Dr. James P. Rathmell, chief of the division of pain medicine at Massachusetts General Hospital, said hydrocodone products had similar biological effects as oxycodone products and should unquestionably be in the same category of restrictiveness. The F.D.A. convened the panel, made up of scientists, pain doctors and other experts, after a request by the Drug Enforcement Administration, which contends that the drugs are among the most frequently abused painkillers and should be more tightly controlled.
“Knowing what we know today, it was a mistake,” Dr. Rathmell said, referring to hydrocodone products being placed in the looser category when they came on the market. “It should be corrected.” If the F.D.A. accepts the panel’s recommendation, it will be sent to officials at the Department of Health and Human Services, who will make the final determination. The F.D.A. denied a similar request by the D.E.A. in 2008, but the law enforcement agency requested that the F.D.A. reconsider its position in light of new research and data.
Dr. Timothy R. Deer, a pain management specialist at the Center for Pain Relief in Charleston, W.Va., said that he feared for older patients, particularly in rural areas, who would now have farther to drive to get their prescriptions renewed. But since hydrocodone products have been by far the most widely prescribed painkiller, toughening the restrictions on them is a worthy trade-off, he said, particularly in a hard-hit state like West Virginia. While Hydrocodone products are the most widely prescribed painkillers, they make up a minority of deaths, because there is less medication in each tablet than some of the other more restricted drugs, like extended-release oxycodone products, said Dr. Nathaniel Katz, assistant professor of anesthesia at Tufts University School of Medicine in Boston. Oxycodone and methadone products account for about two-thirds of drug overdose deaths, he said, despite accounting for only a fraction of hydrocodone prescriptions.

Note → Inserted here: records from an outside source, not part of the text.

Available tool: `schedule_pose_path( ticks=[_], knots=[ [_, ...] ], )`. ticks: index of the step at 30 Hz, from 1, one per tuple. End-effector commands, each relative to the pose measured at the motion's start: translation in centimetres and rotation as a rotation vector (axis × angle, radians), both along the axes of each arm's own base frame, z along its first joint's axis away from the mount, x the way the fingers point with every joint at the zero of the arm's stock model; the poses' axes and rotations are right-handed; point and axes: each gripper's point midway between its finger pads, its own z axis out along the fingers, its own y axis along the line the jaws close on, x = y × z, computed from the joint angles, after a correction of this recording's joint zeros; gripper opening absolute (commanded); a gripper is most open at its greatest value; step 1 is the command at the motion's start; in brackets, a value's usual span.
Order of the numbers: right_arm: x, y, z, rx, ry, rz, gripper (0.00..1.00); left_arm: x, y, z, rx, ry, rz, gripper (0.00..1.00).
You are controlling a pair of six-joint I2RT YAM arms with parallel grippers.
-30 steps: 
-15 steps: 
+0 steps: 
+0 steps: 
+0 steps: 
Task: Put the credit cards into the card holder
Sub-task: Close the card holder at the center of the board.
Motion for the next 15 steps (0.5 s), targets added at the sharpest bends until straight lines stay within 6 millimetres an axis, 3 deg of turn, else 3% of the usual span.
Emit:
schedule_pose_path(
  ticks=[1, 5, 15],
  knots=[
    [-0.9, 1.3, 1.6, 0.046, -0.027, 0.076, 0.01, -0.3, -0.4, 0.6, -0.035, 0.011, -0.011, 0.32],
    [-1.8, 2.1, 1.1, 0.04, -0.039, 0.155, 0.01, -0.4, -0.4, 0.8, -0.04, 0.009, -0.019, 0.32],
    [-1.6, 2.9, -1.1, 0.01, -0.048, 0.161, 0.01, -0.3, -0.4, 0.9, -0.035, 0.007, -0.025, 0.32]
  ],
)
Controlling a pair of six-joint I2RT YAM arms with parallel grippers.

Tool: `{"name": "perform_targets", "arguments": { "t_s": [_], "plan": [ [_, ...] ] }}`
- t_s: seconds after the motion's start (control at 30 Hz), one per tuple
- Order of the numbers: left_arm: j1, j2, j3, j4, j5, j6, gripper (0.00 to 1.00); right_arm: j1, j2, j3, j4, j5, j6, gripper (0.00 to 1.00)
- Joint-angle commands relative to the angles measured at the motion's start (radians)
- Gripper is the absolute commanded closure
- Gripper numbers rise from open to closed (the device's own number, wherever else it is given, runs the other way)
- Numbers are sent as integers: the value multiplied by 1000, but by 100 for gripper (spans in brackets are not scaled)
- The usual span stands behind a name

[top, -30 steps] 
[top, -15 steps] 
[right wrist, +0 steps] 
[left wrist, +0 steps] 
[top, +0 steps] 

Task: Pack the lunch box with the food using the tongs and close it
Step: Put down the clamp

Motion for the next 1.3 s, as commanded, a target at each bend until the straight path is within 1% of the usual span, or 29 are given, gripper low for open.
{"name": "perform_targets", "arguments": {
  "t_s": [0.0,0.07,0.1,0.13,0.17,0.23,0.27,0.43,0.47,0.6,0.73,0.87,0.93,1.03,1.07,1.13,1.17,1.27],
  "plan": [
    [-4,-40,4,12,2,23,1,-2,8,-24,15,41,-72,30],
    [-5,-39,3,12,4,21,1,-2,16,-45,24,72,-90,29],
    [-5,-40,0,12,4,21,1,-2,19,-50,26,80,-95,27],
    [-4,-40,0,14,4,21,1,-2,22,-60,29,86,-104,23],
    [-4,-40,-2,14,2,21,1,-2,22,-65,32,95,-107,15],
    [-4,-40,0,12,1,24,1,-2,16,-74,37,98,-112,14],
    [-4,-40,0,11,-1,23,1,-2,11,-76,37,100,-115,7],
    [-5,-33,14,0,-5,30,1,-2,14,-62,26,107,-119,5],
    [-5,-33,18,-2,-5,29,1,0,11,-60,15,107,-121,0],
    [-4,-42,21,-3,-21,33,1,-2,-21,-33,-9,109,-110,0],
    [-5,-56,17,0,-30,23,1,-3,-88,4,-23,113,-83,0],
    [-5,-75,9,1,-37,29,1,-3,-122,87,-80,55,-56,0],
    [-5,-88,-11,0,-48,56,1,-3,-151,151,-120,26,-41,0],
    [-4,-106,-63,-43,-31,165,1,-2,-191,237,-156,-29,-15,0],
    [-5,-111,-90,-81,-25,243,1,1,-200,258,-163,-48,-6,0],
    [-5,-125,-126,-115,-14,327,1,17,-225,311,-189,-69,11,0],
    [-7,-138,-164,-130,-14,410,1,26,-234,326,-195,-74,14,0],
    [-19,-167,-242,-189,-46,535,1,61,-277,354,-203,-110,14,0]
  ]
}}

“At the end of the day, the benefits of reducing abuse will outweigh the harm to legitimate pain patients,” Dr. Deer said. “This will likely reduce the amount of drug falling into the wrong hands.” The importance of Friday’s vote was more symbolic, he said, a message to doctors that they will need to think twice before prescribing hydrocodone, and to patients that the days of “unbridled access” are coming to an end. The tide has been turning against easy opioid prescriptions, as the medical system and federal regulators slowly make adjustments to reduce the potential for abuse.
“It will help shape thinking,” said Dr. Katz, whose clinical research company, Analgesic Solutions, is trying to develop other treatments for pain. “It’s an important marker in the progressively more conservative swing of the pendulum in opioid prescribing.”
He cautioned that patients who need the medications for pain should not suffer inappropriate barriers to access because of the change, a concern that the dissenters shared.  Medical professionals battling the prescription drug abuse epidemic applauded the change.
"This may be the single most important intervention undertaken at the federal level to bring the epidemic under control,” said Dr. Andrew Kolodny, chairman of psychiatry at Maimonides Medical Center in New York and president of Physicians for Responsible Opioid Prescribing, a New York-based advocacy group. "This is about correcting a mistake made 40 years ago that’s had disastrous consequences.”
Testimony at the hearing included emotional appeals from parents who had lost their children to painkiller addiction. Senator Joe Manchin III, a Democrat from West Virginia, a state that has been hit hard by the prescription drug epidemic, pleaded for tougher restrictions.
“When I go back to West Virginia, I hear how easy it is for anybody to get their hands on hydrocodone drugs,” Mr. Manchin said. “For underage children, these drugs are easier to get than beer or cigarettes.”